Starting with the line that has "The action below" in the records below and stopping after the line that has "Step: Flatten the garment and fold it", output every line exactly and nothing else; skip pictures.

■ Stored entries ■
====================

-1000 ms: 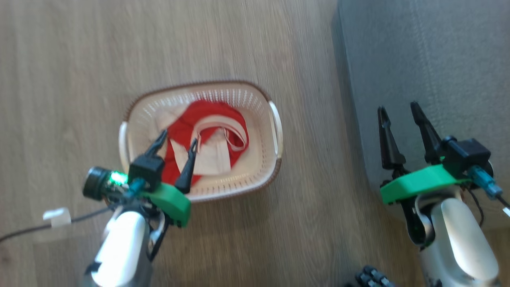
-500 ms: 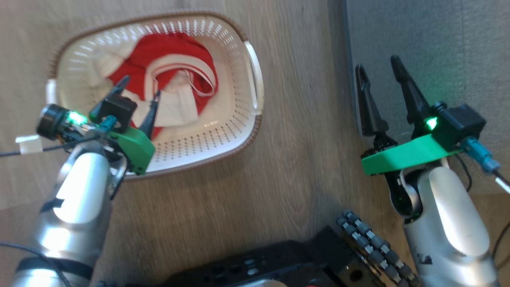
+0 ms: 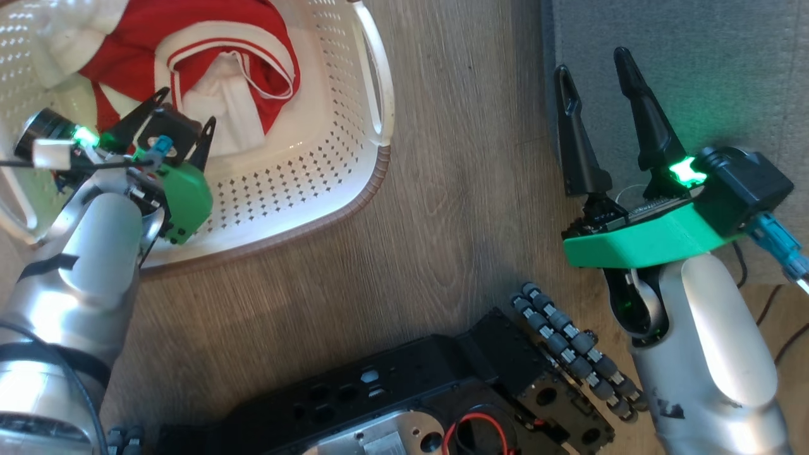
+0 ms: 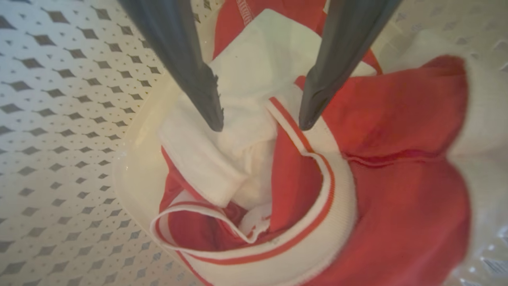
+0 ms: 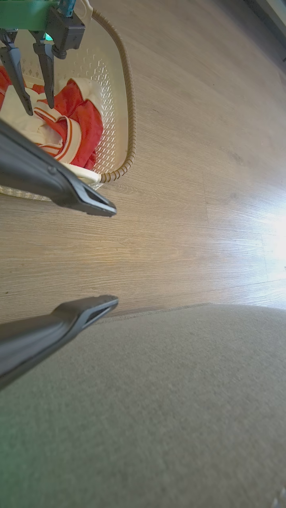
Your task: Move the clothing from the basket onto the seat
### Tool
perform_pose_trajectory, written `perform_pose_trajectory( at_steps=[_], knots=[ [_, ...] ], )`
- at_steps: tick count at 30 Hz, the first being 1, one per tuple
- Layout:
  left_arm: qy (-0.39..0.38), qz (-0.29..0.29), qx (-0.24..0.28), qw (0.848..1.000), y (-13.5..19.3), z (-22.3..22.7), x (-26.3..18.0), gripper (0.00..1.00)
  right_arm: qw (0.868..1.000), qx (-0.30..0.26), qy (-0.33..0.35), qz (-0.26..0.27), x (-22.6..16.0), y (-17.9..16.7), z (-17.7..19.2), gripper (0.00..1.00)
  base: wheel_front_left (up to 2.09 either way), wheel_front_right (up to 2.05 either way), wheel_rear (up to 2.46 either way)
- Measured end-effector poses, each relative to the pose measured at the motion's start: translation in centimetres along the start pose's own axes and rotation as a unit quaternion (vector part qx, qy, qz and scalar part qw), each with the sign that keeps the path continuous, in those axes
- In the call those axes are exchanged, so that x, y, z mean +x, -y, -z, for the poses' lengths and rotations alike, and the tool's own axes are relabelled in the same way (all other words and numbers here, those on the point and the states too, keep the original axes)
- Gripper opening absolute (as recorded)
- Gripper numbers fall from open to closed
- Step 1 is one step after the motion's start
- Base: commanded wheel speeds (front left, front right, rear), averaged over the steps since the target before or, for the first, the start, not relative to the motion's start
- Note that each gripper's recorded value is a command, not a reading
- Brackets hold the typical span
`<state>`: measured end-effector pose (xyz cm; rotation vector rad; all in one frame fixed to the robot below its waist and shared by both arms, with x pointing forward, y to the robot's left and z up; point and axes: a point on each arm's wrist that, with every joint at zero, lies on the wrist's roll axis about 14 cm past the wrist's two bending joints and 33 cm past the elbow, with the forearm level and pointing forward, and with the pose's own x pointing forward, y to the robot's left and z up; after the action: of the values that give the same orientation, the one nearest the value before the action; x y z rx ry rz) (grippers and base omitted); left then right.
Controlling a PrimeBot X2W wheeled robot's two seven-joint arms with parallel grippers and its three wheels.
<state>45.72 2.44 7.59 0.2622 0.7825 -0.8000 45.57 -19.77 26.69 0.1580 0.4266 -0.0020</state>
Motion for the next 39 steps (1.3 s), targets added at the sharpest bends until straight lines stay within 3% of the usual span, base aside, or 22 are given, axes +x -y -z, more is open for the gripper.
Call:
perform_pose_trajectory(
  at_steps=[7, 13, 28, 39],
  knots=[
    [-0.043, 0.001, 0.038, 0.998, -0.6, 1.9, 0.9, 1.00, 1.000, 0.013, -0.006, 0.003, 0.0, 0.1, 0.7, 1.00, 0.00, 0.00, 0.00],
    [-0.040, -0.010, 0.062, 0.997, -1.3, 0.8, 2.2, 1.00, 1.000, 0.021, -0.007, 0.006, 0.0, 0.1, 0.9, 1.00, 0.00, 0.00, 0.00],
    [-0.124, 0.062, 0.160, 0.977, 0.7, 3.5, 3.2, 1.00, 0.999, 0.026, -0.015, 0.012, -0.3, 0.3, 1.7, 1.00, 0.00, 0.00, 0.00],
    [-0.158, 0.069, 0.176, 0.969, 0.8, 4.0, 3.6, 1.00, 0.999, 0.027, -0.016, 0.012, -0.6, 0.2, 1.8, 1.00, 0.00, 0.00, 0.00]
  ],
)
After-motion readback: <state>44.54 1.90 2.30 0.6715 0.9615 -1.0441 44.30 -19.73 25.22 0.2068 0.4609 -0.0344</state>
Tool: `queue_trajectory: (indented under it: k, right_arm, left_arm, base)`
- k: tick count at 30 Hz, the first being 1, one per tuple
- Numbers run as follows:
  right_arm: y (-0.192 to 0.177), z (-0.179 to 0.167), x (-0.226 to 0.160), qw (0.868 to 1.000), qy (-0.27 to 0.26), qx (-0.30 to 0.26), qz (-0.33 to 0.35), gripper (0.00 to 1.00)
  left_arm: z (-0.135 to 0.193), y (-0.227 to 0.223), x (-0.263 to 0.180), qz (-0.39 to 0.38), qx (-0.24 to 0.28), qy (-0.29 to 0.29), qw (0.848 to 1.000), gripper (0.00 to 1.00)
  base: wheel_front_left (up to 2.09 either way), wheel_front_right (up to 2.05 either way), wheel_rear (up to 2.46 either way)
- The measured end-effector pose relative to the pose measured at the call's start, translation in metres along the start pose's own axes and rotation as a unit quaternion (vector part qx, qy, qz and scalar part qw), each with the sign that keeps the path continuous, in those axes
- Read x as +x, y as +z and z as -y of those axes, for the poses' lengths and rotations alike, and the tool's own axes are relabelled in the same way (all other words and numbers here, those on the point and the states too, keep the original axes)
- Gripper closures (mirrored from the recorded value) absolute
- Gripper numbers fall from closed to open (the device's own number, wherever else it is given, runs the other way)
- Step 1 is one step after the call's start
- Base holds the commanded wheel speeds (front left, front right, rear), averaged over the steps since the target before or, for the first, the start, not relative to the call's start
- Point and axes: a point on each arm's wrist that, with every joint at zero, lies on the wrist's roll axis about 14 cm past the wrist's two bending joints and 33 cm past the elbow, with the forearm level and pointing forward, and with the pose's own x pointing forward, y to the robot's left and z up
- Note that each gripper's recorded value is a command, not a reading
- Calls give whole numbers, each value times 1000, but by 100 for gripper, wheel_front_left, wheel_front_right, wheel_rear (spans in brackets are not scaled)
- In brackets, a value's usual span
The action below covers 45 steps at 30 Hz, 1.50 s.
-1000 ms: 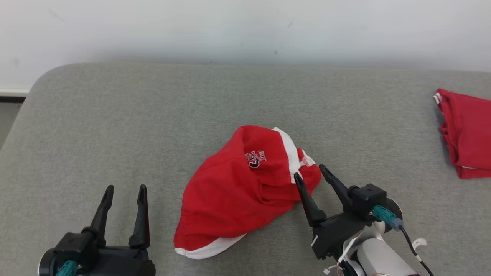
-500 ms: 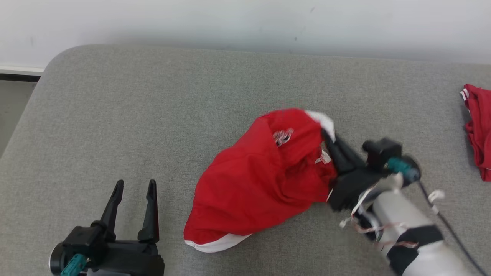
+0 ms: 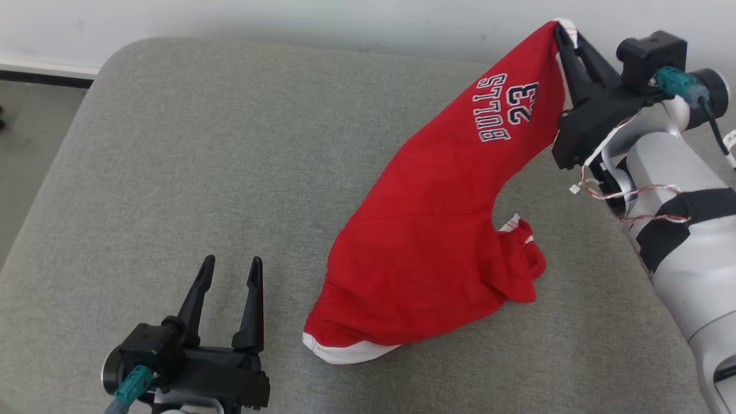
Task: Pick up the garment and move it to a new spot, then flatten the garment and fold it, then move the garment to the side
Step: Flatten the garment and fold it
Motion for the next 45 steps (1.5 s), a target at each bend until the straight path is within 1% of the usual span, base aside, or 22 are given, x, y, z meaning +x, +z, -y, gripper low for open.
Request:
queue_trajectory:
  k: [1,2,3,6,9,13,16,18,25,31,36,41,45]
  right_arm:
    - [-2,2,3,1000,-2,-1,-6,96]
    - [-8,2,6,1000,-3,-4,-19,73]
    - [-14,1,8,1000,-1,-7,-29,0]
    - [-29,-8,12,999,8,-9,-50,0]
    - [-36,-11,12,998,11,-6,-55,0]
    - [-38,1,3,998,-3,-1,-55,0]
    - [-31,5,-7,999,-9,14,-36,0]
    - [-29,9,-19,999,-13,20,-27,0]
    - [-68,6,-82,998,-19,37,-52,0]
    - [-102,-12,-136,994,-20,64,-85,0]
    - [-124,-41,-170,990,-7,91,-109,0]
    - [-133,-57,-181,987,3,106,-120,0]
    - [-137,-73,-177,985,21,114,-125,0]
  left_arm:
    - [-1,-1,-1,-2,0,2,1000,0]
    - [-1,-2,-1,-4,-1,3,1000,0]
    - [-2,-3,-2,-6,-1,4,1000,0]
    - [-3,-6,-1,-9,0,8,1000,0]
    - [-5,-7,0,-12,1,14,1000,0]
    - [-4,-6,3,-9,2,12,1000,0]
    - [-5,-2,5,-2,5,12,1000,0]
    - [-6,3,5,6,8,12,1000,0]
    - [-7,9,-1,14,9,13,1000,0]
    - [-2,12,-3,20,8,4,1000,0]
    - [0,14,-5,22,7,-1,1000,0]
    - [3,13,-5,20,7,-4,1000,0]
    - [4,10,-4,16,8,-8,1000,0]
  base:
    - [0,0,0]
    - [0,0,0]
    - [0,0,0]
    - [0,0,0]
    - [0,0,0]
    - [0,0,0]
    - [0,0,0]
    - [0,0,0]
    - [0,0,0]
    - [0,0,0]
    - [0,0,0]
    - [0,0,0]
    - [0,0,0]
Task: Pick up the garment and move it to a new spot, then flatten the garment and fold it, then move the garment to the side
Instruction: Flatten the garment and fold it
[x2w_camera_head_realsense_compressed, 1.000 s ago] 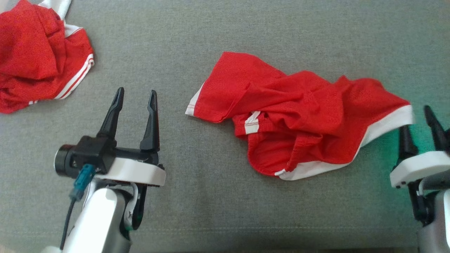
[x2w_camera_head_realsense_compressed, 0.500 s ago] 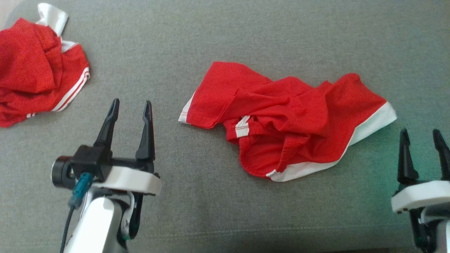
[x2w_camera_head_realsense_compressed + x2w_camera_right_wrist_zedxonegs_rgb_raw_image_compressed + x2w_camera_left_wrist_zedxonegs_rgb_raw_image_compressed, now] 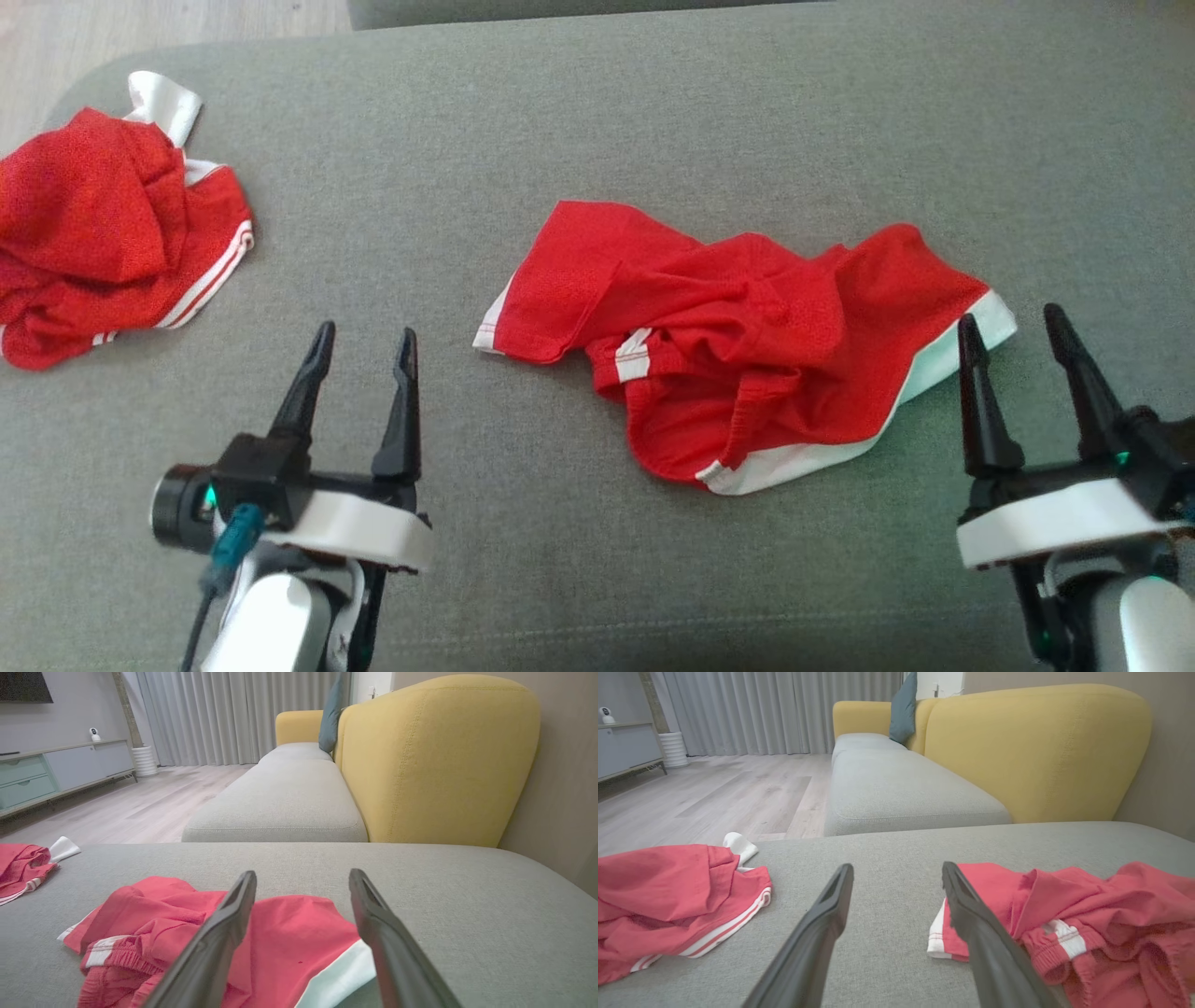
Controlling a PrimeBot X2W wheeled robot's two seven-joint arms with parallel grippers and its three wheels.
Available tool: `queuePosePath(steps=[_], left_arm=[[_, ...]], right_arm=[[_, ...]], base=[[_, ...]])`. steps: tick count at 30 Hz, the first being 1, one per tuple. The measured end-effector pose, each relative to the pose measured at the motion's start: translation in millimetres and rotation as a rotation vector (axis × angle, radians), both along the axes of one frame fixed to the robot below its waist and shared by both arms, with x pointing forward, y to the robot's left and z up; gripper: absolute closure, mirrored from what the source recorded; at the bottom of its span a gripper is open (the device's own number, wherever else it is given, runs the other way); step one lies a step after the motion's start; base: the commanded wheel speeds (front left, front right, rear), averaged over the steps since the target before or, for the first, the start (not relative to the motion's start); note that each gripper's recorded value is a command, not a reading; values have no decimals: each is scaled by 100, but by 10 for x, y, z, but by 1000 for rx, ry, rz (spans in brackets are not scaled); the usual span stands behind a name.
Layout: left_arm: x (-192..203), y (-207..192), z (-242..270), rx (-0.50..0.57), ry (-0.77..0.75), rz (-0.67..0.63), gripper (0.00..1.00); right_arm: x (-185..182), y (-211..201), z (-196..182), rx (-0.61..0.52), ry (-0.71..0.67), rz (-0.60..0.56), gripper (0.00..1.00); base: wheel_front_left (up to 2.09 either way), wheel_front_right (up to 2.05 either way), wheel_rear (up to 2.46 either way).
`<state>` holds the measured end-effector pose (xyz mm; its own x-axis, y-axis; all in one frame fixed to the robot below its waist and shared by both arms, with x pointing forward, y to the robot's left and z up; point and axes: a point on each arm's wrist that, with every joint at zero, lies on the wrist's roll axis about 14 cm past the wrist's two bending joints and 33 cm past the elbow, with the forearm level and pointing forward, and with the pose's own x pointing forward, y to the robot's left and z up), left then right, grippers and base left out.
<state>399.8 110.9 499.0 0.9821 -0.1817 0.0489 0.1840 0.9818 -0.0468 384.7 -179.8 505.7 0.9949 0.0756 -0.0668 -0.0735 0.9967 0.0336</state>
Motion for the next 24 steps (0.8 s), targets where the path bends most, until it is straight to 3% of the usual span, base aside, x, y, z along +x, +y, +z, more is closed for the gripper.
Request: queuePosePath(steps=[13,24], left_arm=[[-58,-145,-25,0,21,-60,0],[-334,-1487,-320,-44,233,-565,0]], right_arm=[[-2,90,-12,23,8,18,0],[15,62,-180,31,61,5,0]], base=[[0,0,0],[0,0,0]])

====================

■ Answer for this exercise ■
The action below covers 45 steps at 30 Hz, 1.50 s.
-1000 ms: 
-500 ms: 
+0 ms: 
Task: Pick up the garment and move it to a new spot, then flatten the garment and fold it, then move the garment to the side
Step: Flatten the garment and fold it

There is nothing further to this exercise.